| Exercise requirements |
A verbatim copy of all the data is required, minus any images.

------------------------------------------------------------

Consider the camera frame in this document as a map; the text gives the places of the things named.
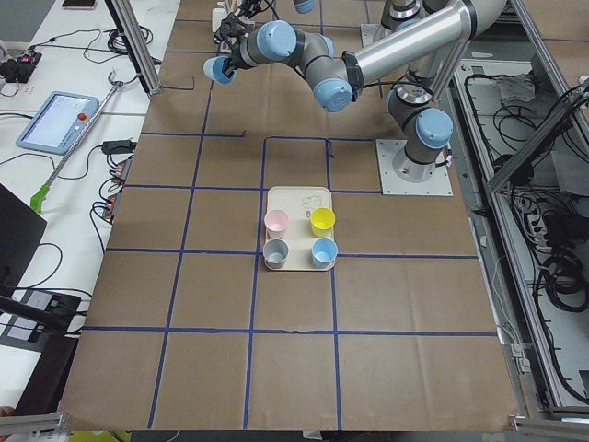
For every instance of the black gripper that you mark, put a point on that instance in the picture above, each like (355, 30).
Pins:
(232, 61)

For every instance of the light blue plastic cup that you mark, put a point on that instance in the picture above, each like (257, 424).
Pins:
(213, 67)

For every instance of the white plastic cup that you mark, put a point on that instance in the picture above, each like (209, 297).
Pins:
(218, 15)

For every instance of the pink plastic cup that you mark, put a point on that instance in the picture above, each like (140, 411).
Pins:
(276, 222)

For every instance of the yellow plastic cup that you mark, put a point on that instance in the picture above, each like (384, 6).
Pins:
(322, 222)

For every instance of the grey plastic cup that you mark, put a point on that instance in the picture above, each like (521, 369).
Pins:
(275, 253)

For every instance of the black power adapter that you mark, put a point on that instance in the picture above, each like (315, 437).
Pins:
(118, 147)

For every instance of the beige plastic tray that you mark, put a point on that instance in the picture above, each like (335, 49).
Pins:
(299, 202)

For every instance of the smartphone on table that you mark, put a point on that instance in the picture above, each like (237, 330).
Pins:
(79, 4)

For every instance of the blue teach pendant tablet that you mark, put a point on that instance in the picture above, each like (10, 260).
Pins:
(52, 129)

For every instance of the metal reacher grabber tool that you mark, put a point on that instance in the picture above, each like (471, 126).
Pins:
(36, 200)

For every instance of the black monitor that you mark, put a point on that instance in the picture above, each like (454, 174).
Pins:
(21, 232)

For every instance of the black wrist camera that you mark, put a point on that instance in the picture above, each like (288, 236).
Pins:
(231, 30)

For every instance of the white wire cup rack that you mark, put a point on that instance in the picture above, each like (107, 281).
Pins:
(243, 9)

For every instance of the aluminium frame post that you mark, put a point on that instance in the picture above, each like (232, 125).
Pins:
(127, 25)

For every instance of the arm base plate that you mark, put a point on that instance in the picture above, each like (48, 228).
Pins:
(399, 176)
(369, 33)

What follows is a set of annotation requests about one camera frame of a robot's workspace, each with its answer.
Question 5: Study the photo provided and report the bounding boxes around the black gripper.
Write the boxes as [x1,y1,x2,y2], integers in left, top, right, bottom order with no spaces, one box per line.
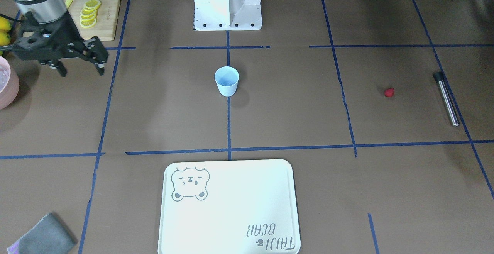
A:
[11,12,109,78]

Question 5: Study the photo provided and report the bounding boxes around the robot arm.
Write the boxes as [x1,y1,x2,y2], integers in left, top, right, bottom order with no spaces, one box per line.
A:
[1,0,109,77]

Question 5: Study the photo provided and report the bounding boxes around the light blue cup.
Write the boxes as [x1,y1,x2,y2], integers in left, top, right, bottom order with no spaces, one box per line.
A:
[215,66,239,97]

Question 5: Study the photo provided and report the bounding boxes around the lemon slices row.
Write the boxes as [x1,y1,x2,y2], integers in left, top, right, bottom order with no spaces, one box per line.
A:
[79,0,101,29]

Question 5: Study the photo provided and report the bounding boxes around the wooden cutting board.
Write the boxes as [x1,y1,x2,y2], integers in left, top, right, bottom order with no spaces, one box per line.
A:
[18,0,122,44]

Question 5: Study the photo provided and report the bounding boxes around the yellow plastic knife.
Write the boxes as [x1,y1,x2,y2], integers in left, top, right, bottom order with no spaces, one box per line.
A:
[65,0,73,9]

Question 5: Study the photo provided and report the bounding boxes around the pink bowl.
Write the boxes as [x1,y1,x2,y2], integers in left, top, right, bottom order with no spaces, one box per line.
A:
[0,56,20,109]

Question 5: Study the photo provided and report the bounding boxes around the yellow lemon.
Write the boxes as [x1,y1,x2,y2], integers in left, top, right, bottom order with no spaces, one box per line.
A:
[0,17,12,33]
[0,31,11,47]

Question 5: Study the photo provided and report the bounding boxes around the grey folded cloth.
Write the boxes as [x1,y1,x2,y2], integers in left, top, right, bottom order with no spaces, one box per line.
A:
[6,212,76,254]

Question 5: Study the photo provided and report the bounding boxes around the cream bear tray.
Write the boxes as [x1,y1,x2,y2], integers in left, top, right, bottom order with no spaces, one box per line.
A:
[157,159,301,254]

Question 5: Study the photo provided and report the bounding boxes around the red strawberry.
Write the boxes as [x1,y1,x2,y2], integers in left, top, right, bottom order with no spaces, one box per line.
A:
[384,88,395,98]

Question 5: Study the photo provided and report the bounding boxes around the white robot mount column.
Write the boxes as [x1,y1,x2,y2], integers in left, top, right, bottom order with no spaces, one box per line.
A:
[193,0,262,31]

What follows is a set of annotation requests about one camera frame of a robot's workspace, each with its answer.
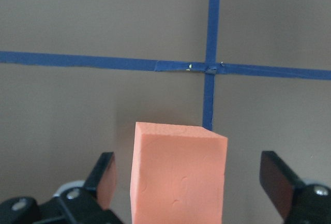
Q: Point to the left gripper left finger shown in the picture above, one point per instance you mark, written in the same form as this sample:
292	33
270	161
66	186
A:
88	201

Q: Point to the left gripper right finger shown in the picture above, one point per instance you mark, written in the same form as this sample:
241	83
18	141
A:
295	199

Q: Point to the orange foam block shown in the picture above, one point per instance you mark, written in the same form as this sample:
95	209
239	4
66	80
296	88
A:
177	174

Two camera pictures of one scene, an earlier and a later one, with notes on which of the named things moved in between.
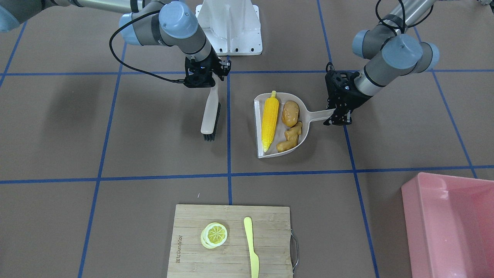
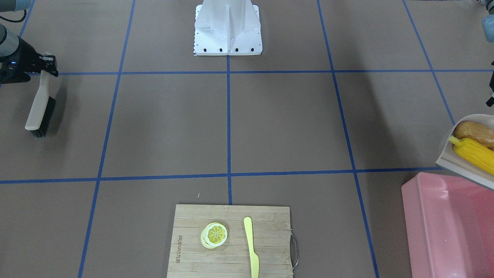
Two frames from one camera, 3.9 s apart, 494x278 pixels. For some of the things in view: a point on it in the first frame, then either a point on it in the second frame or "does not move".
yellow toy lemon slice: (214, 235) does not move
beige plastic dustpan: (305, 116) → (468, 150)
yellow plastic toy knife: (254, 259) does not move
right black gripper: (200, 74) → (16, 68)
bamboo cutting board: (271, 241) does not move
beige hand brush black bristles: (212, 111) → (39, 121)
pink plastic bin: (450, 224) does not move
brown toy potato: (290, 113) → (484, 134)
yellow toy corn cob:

------------------------------------------------------------

| Response area |
Consider the camera frame in this document as a map; the text gives the places of the things named.
For every instance of the black gripper that you mark, put a point on that instance in the picture above, each like (355, 30).
Pins:
(232, 61)

For every instance of the light blue plastic cup that you mark, put a point on that instance in the picture above, each like (257, 424).
Pins:
(213, 67)

For every instance of the white plastic cup that you mark, put a point on that instance in the picture above, each like (209, 297).
Pins:
(218, 15)

For every instance of the pink plastic cup that you mark, put a point on that instance in the picture above, each like (140, 411).
Pins:
(276, 222)

For every instance of the yellow plastic cup that you mark, put a point on that instance in the picture above, each like (384, 6).
Pins:
(322, 222)

For every instance of the grey plastic cup that you mark, put a point on that instance in the picture above, each like (521, 369).
Pins:
(275, 253)

For every instance of the black power adapter that you mark, put a point on that instance in the picture above, each like (315, 437).
Pins:
(118, 147)

For every instance of the beige plastic tray that you mark, put a point on that instance in the picture above, each like (335, 49).
Pins:
(299, 202)

For every instance of the smartphone on table that you mark, put a point on that instance in the picture above, each like (237, 330).
Pins:
(79, 4)

For every instance of the blue teach pendant tablet that you mark, put a point on that instance in the picture above, each like (10, 260).
Pins:
(52, 129)

For every instance of the metal reacher grabber tool that you mark, put a point on that instance in the picture above, each like (471, 126).
Pins:
(36, 200)

For every instance of the black monitor that you mark, put a point on that instance in the picture above, each like (454, 174).
Pins:
(21, 232)

For every instance of the black wrist camera that you mark, put a point on that instance in the picture above, each like (288, 236).
Pins:
(231, 30)

For every instance of the white wire cup rack that you mark, put a point on that instance in the picture above, each like (107, 281).
Pins:
(243, 9)

For every instance of the aluminium frame post that you mark, put a point on that instance in the picture above, each like (232, 125).
Pins:
(127, 25)

For every instance of the arm base plate that you mark, put a point on that instance in the picture above, each like (48, 228).
Pins:
(399, 176)
(369, 33)

What follows is a set of annotation requests about one camera frame of a robot's workspace, each with its answer.
Question 5: Study the photo provided and report the bounding boxes around the black gripper.
Write the boxes as [x1,y1,x2,y2], integers in left, top, right, bottom order with no spaces, one box per line.
A:
[11,12,109,78]

Question 5: Study the photo provided and report the bounding boxes around the robot arm.
Write the boxes as [x1,y1,x2,y2], integers in left, top, right, bottom order with no spaces, one box per line.
A:
[1,0,109,77]

Question 5: Study the photo provided and report the bounding boxes around the light blue cup.
Write the boxes as [x1,y1,x2,y2], integers in left, top, right, bottom order with no spaces, one box per line.
A:
[215,66,239,97]

Question 5: Study the photo provided and report the bounding boxes around the lemon slices row.
Write the boxes as [x1,y1,x2,y2], integers in left, top, right, bottom order with no spaces, one box per line.
A:
[79,0,101,29]

Question 5: Study the photo provided and report the bounding boxes around the wooden cutting board.
Write the boxes as [x1,y1,x2,y2], integers in left, top, right, bottom order with no spaces, one box per line.
A:
[18,0,122,44]

Question 5: Study the photo provided and report the bounding boxes around the yellow plastic knife.
Write the boxes as [x1,y1,x2,y2], integers in left, top, right, bottom order with no spaces, one box per line.
A:
[65,0,73,9]

Question 5: Study the photo provided and report the bounding boxes around the pink bowl.
Write the boxes as [x1,y1,x2,y2], integers in left, top, right, bottom order with no spaces, one box per line.
A:
[0,56,20,109]

Question 5: Study the photo provided and report the bounding boxes around the yellow lemon.
Write the boxes as [x1,y1,x2,y2], integers in left, top, right, bottom order with no spaces, one box per line.
A:
[0,17,12,33]
[0,31,11,47]

Question 5: Study the photo provided and report the bounding boxes around the grey folded cloth.
Write the boxes as [x1,y1,x2,y2], integers in left, top, right, bottom order with no spaces, one box per line.
A:
[6,212,76,254]

Question 5: Study the photo provided and report the bounding boxes around the cream bear tray.
Write the boxes as [x1,y1,x2,y2], integers in left, top, right, bottom order with no spaces, one box per line.
A:
[157,159,301,254]

Question 5: Study the photo provided and report the bounding boxes around the red strawberry.
Write the boxes as [x1,y1,x2,y2], integers in left, top, right, bottom order with no spaces, one box per line.
A:
[384,88,395,98]

Question 5: Study the photo provided and report the bounding boxes around the white robot mount column.
Write the boxes as [x1,y1,x2,y2], integers in left, top, right, bottom order with no spaces, one box per line.
A:
[193,0,262,31]

What follows is a set of annotation requests about one camera frame of a robot's workspace, each with its answer.
Q: Point to the left gripper left finger shown in the picture above, one point per instance you mark, written in the same form as this sample:
292	33
270	161
66	186
A:
88	201

Q: Point to the left gripper right finger shown in the picture above, one point per instance you mark, written in the same form as this sample:
241	83
18	141
A:
295	199

Q: Point to the orange foam block shown in the picture above, one point per instance you mark, written in the same form as this sample:
95	209
239	4
66	80
296	88
A:
177	174

Two camera pictures of one scene, an earlier and a later one, with notes on which of the named things moved in between.
Two frames from one camera, 3.9 s apart, 494x278 pixels. For some of the things in view: a point on it in the first frame, then either a point on it in the second frame or "does not move".
yellow toy lemon slice: (214, 235) does not move
beige plastic dustpan: (305, 116) → (468, 150)
yellow plastic toy knife: (254, 259) does not move
right black gripper: (200, 74) → (16, 68)
bamboo cutting board: (271, 241) does not move
beige hand brush black bristles: (212, 111) → (39, 121)
pink plastic bin: (450, 224) does not move
brown toy potato: (290, 113) → (484, 134)
yellow toy corn cob:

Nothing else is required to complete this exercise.